El director Michael Rowe. Foto: Bianka Estrada, SinEmbargo

La historia muestra una trama un íntima. Es una larga conversación entre dos personajes que inicia desde lo más banal hasta explorar las pasiones más oscuras de los personajes que logra enfrentarlos consigo mismos.

Danyka es quien toma la riendas de este encuentro. Cada una sus palabras es como el peso de una ola para los oídos del escritor.

“Se invierte el equilibrio del poder, cuando llega la chava, el señor se asume como el conocedor, el que tiene el poder, como el que está en el control, y dos horas después de empezar a platicar con este chava, se le ‘voltea la tortilla’. El que tiene el poder es ella y la que ejerce sobre él, la que lo hace sentir como chiquito y sin poder, y la relevante es ella, y no al revés. Y creo que es esa la estructura que subyace todo. Esa es la estructura base de película, donde un hombre que se asume como el importante y le voltean todo, y lo hacen ver como un espejo de lo que realmente es la juventud, la vitalidad, la frescura y la falta de miedo. Lo hacen dimensionar su propia vida y dimensionar lo que es su realidad comparado en este espejo que representa la chavita”.

Después de escribir la historia, Rowe no dudo dos veces en que Demián Bichir fuera su protagonista. La búsqueda para dar con Danyka fue más exhaustiva. La actriz debía representar a una menor de edad, irreverencia, y una frescura costeña.
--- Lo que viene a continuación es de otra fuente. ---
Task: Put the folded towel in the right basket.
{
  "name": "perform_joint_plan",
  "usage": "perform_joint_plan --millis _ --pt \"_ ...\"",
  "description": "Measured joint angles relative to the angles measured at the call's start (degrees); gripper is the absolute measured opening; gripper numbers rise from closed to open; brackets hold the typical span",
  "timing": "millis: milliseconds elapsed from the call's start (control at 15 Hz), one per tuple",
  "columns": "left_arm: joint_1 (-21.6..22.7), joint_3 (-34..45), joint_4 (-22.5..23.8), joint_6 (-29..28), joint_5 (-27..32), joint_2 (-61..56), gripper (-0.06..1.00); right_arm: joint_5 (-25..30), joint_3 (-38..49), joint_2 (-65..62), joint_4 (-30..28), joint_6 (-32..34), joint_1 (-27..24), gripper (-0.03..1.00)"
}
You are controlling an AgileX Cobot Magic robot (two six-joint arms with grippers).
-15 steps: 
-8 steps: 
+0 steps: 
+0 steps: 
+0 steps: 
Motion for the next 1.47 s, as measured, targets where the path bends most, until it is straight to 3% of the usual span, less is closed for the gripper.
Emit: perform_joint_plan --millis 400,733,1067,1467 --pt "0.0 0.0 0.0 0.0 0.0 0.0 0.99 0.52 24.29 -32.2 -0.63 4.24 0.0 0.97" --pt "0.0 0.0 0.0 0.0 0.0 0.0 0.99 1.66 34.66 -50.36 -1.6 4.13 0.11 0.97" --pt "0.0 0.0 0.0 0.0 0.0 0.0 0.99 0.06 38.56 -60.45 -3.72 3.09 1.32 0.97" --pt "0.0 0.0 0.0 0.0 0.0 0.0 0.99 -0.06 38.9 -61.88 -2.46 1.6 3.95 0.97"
Se hicieron varios castings y después de tres meses se encontró a la indicada.

“‘Sashita’ es una surfista de Puerto Vallarta, había actuado en dos obras de teatro musicales, nunca habí hecho cine. Estuvo un mes y medio con Mónica del Carmen dandole coach. Es una actriz espectacular, se puso al tú por tú con un monstruo del tamaño de Bichir y no le faltó nada, al contrato se lo comía. Es buenísima”.

La cinta saldrá a salas de cines con 400 copias en esta vuelta a las salas. Algo que aplaude Rowe y que afirma es lo mejor para este arte y su industria.

“Quiero poner mi granito de arena para que la gente vuelva a retomar la costumbre de ver los cines en un cuarto oscuro, lo que conocemos de esta experiencia, que no ponga en pausa previa un microondas para contestar la puerta, para esa no es la película. La película se hizo para una pantalla grande, planos secuencia largos, cuadros enormes. Me importaba mucho que fuera una experiencia física, que fuera un acto de resistencia ante las malas costumbres que vamos agarrando en esa pandemia, todos”.

El director defiende que las cintas tengan su estreno en las pantallas grandes, aunque después sigan un camino por el streaming. Reconoce que las plataformas fueron un gran refugio para disfrutar del cine durante los meses de estricto encierro durante la pandemia, pero desea un regreso a asalas.

“No quiero que se enquiste este tipo de prácticas de la sociedad, quiero que la gente siga saliendo a la calle, a los cines. Vamos a ver. Yo creo que sí vamos a poder, y sino ni modo de no intentarlo, podemos vender a Netflix, pero me resisto, no me parece correcto para un cineasta aspirar a eso, para mí eso no deja de ser tele, el formato”.